THE PROBLEM =>
What you write should be an exact copy of the material, from its first line through the line containing "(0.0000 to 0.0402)".
[[ SUPPLIED DATA open ]]
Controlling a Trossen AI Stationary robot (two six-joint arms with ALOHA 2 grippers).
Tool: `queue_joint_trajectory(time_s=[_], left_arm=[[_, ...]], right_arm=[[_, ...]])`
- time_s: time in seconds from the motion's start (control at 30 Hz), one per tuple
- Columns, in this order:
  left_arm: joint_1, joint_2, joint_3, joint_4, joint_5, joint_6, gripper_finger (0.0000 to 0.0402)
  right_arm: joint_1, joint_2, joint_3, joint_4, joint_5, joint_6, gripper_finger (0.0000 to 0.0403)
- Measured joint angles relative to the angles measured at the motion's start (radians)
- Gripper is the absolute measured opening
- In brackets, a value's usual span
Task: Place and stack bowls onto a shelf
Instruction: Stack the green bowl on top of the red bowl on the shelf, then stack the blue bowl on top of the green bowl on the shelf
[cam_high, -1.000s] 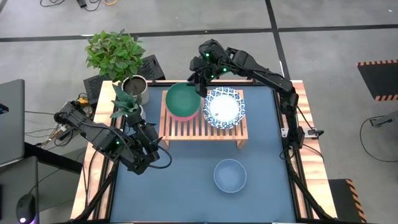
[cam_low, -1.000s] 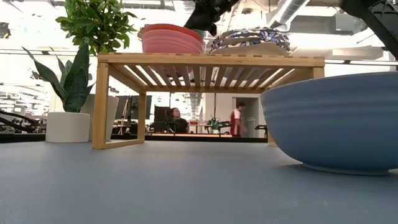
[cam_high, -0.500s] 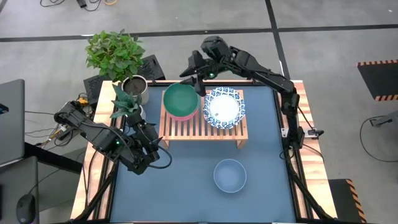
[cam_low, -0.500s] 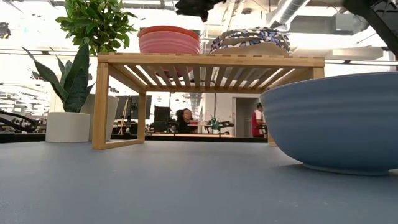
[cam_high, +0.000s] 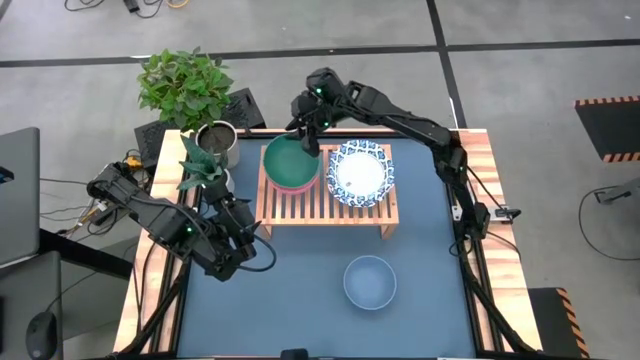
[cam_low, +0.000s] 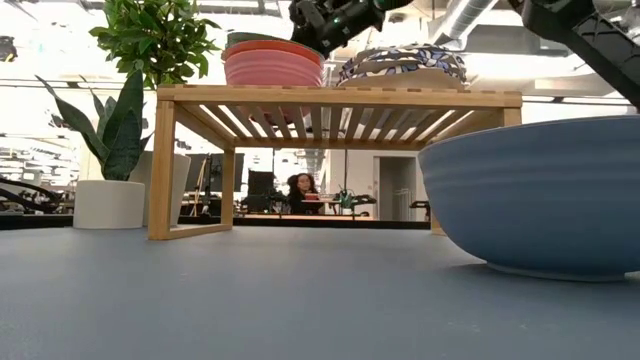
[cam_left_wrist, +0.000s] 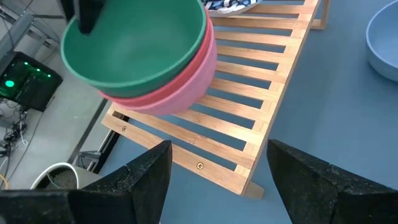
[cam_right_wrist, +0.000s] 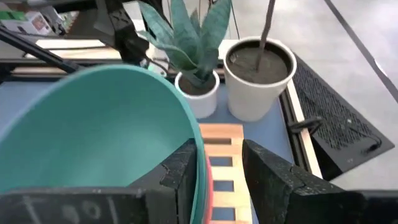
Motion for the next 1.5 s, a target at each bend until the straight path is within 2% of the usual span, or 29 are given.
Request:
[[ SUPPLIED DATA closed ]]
RESULT OF THIS TASK =>
Controlling a Trossen AI Stationary robot (two six-joint arms with ALOHA 2 grippers).
Tool: `queue_joint_trajectory(time_s=[_], left_arm=[[_, ...]], right_arm=[[_, ...]])`
- time_s: time in seconds from the motion's start (control at 30 Hz), one per tuple
- Columns, in this order:
  left_arm: joint_1, joint_2, joint_3, joint_4, joint_5, joint_6, gripper_finger (0.0000 to 0.0402)

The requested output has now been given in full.